Breakfast was a good one. Overnight oats made by soaking 1/2 cup old-fashioned oats in 3/4 cup almond milk overnight in the fridge. Topped with cinnamon (which is a great antioxidant and anti-inflammatory), raisins, bananas and walnuts. Yum.
I'm a cereal person, so you'll always see cereal for my breakfast posts!
Lunch was typical me. Meaning, an off-the-top-of-my-head salad made with whatever I had in the fridge. Today was baby spinach, a mess-load of carrots, sliced almonds, Gardein steakless tips and Whole Foods' tahini dressing from the "Health Starts Here" line. I have to say, it's a good looking lunch! And it tasted great. Filling and satisfying.
Snack shouldn't surprise you. This smoothie is a new favorite of mine. I blend 5 ice cubes, a scoop of chocolate (plant based) protein powder, 1/2 a frozen banana and about 1/4 cup almond milk. Topped it off with walnuts (my favorite!) *note: I get more than enough protein on a plant-based diet, I just love the taste of this chocolate powder and it thickens my smoothies.* Wouldn't you SO rather eat this for an afternoon snack than a little sugary-filled granola bar or bag of chips?

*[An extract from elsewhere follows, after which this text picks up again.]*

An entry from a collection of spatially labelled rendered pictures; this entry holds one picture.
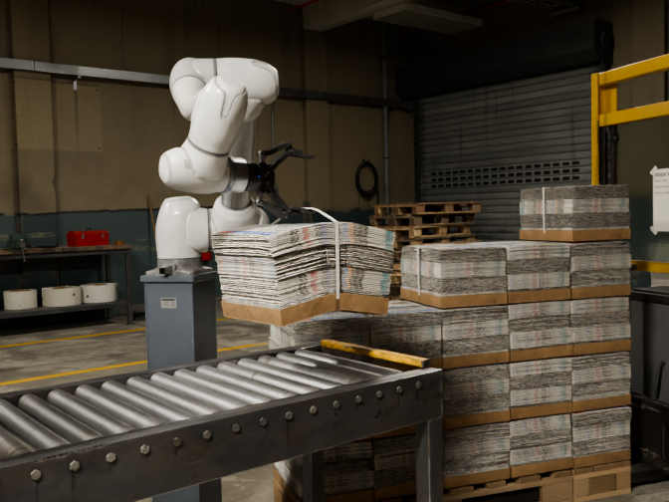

Dinner was a big (although this looks little, I realize!) plate of steamed vegetables topped with a delicious tahini dressing that I used from one of the recipes from the book "The Kind Diet."
Tahini Dressing:
1/4 small onion, diced
1/2 cup tahini
1 T shoyu (or soy sauce)
pinch of garlic powder
pinch of paprika
1/2 tsp basil
pinch of dried oregano
Combine onion with 2 T water in a small skillet and saute over medium-high heat until softened, about 4 minutes. Add more water as needed if the onion begins to stick. Scrape the onion into a blender and add 1/2 cup water and remaining ingredients. Blend for 1 minute or until creamy.
Dessert speaks for itself. No, I didn't eat the whole thing, but I certainly could have!
Enjoy your Wednesday and thank you SO much for all the positive feedback!